**Assigned task:**
Count up the lines below where the word "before" shows up, and respond with the number alone.
═══ Stored data
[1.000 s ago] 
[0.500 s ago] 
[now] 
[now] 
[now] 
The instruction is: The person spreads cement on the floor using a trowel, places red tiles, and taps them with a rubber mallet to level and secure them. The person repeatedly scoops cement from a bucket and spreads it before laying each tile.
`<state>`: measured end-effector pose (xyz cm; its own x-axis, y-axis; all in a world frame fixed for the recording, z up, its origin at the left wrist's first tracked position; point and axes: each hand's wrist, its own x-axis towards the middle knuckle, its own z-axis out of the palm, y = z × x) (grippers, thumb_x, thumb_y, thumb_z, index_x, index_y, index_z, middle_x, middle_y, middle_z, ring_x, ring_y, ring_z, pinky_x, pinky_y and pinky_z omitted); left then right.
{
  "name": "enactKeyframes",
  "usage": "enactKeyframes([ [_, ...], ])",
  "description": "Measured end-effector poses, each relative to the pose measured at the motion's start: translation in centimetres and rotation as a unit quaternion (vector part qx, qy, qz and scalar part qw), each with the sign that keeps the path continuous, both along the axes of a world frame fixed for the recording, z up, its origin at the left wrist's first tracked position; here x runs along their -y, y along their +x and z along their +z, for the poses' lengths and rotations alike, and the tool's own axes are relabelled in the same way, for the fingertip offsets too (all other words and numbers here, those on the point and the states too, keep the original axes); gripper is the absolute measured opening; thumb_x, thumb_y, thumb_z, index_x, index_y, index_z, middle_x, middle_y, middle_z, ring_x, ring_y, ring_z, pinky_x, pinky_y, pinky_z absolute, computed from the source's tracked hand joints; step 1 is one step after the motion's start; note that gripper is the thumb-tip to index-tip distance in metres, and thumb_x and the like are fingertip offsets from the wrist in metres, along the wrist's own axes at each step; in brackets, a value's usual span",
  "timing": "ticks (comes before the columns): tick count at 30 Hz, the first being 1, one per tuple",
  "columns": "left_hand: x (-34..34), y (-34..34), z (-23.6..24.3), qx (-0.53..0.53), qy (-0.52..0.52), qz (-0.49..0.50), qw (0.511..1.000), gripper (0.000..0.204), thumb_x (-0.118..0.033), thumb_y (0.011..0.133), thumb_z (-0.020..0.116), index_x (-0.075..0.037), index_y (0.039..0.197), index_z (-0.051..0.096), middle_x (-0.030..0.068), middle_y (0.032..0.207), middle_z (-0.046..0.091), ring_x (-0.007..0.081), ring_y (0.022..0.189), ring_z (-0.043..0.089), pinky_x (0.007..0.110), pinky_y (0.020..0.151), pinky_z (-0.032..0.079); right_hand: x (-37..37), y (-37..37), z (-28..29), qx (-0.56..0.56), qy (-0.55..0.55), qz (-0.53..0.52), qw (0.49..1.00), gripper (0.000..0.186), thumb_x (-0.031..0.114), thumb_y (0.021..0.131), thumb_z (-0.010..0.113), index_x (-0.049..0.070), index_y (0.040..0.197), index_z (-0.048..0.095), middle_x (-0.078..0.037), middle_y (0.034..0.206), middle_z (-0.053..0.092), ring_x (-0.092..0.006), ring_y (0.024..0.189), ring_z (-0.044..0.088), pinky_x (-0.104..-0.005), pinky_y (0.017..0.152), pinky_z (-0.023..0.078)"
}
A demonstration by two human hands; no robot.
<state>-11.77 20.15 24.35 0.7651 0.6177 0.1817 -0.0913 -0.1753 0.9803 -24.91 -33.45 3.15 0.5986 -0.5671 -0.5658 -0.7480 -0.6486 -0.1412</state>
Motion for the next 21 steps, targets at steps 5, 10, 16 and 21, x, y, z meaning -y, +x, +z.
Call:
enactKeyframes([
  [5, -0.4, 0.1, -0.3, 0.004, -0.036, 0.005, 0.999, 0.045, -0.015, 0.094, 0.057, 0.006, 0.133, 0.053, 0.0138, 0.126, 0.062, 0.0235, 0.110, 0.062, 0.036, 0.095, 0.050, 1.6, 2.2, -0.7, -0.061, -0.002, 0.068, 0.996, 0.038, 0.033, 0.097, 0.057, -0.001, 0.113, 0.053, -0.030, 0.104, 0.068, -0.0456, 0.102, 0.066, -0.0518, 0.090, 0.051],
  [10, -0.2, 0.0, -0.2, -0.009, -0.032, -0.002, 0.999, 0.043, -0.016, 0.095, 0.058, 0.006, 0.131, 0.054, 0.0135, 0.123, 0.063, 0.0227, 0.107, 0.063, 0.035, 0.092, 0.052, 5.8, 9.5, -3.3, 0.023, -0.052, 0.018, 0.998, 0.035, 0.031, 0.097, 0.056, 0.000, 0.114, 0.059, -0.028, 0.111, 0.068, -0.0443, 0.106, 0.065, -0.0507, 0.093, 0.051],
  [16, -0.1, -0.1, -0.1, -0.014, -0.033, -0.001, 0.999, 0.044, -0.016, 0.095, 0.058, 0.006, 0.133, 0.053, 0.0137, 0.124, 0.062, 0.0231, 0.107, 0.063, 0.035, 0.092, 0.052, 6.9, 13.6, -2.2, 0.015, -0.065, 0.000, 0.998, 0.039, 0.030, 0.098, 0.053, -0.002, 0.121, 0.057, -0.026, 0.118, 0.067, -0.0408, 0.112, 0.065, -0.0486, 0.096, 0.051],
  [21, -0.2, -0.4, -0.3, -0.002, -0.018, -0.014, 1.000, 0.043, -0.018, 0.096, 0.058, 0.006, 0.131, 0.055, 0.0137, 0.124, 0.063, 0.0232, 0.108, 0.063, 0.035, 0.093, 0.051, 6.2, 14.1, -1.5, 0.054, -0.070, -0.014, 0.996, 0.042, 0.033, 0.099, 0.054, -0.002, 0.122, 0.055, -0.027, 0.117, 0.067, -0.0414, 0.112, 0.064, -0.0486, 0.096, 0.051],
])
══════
**Your solution:**
2